Sialic acid-dependent recognition of laminin and fibrinogen by Aspergillus fumigatus conidia.

In an attempt to define the molecular basis of the adherence of Aspergillus fumigatus conidia to the host tissues, a step which might be mediated by the recognition of basement membrane laminin or fibrinogen, we analyzed the binding of these glycoproteins by flow cytometry and a microtiter plate adherence assay. Flow cytometry revealed that the binding of fluorescein isothiocyanate-labeled laminin to conidia was saturable and specific. Moreover, the ability of conidia to bind laminin increased with their maturation. Competition experiments showed a cross-reactivity between laminin and fibrinogen binding and a lack of interactions with glycosaminoglycans. In addition, the binding of laminin was not inhibited by the different adhesive synthetic peptides tested. Furthermore, the microtiter plate assay of adherence to chymotrypsin degradation products of laminin or fibrinogen purified by gel filtration suggested a unique binding site common to sequential degradation fragments or the presence of multiple binding sites on the two ligands. Therefore, the role of carbohydrates in the recognition process was investigated.
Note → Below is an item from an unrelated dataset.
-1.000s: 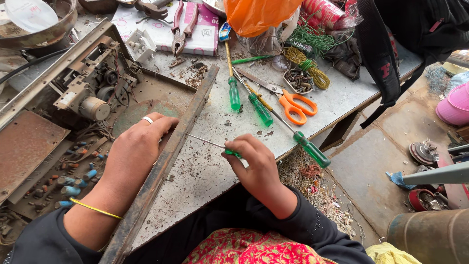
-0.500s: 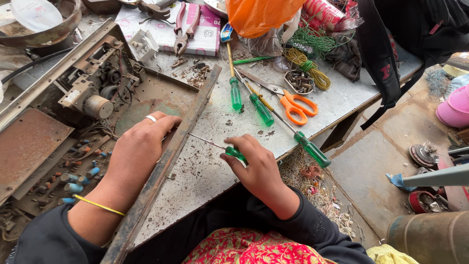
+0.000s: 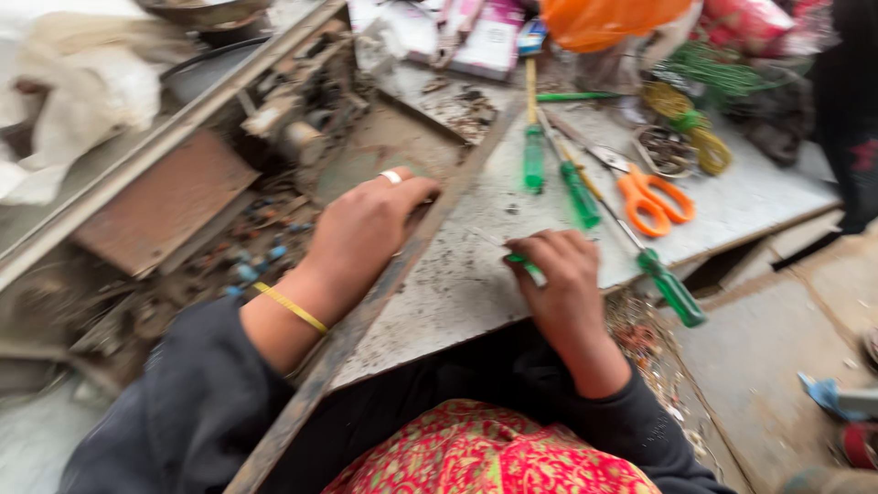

Among the carbohydrates tested, constitutive of the conidial wall or of the oligosaccharide side chains of laminin and fibrinogen, only N-acetylneuraminic acid and sialyllactose inhibited the binding of these glycoproteins to conidia. In conclusion, these results strengthen the idea that the laminin and fibrinogen receptors in A. fumigatus are identical and suggest an interaction mediated by a sialic acid-specific lectin of the conidial wall.